- [Problem to solve]
Check each line of the material, and show the ones that include the word "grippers".

- [Data provided]
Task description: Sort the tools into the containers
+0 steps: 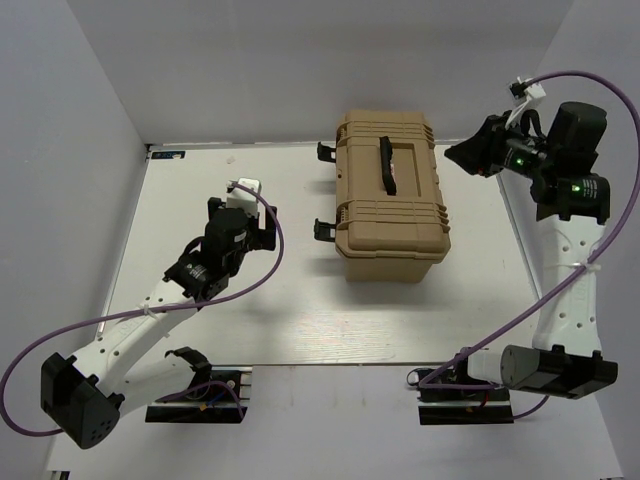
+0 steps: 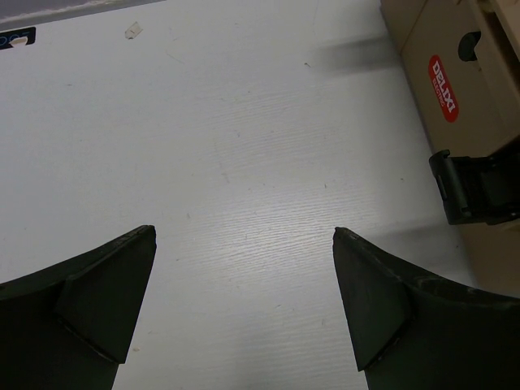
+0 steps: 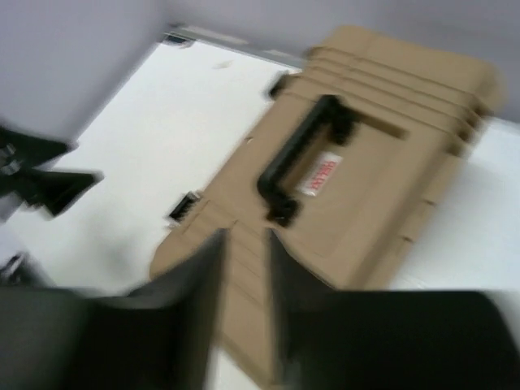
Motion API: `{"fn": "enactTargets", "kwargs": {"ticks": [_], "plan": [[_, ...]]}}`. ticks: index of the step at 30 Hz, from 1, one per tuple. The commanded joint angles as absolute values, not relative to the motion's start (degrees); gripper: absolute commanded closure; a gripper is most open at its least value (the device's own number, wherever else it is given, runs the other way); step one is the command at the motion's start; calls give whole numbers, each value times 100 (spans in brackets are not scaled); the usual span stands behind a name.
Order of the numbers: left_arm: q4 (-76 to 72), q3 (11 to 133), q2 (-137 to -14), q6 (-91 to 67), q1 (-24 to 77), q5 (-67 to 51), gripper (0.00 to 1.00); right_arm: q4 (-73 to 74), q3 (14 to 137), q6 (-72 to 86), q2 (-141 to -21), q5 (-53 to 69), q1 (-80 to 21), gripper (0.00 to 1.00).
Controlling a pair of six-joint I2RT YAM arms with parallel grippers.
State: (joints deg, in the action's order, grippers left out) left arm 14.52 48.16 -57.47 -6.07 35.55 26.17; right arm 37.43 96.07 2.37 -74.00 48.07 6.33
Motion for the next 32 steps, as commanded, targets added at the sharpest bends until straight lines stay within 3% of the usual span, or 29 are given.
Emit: {"fn": "enactTargets", "kwargs": {"ticks": [1, 2, 3, 4, 10, 19, 32], "plan": [[1371, 4764, -5581, -650, 3533, 2505, 0, 4032, 9449, 27, -7365, 2329, 554, 57], [1371, 4764, -5581, -650, 3533, 2505, 0, 4078, 9387, 26, -7374, 2025, 510, 49], [1371, 4764, -5633, -650, 3533, 2453, 0, 4130, 9143, -217, -7365, 1760, 475, 23], [1371, 4764, -5634, -650, 3533, 2452, 0, 4166, 9036, -298, -7322, 1044, 466, 10], [1371, 4764, -5739, -650, 3533, 2347, 0, 4034, 7554, -483, -6883, -200, 360, 10], [1371, 4764, -5792, -650, 3533, 2232, 0, 3341, 5873, -519, -5715, -62, 404, 10], [1371, 4816, -5915, -703, 3533, 1653, 0, 2997, 4641, -448, -4755, 325, 404, 10]]}}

- [Output of the task]
Controlling a pair of six-joint I2RT YAM arms with parallel grippers.
State: (joints deg, in the action's order, grippers left out) left arm 14.52 48.16 -57.47 -6.07 35.55 26.17; right arm 37.43 96.07 2.37 -74.00 48.07 6.33

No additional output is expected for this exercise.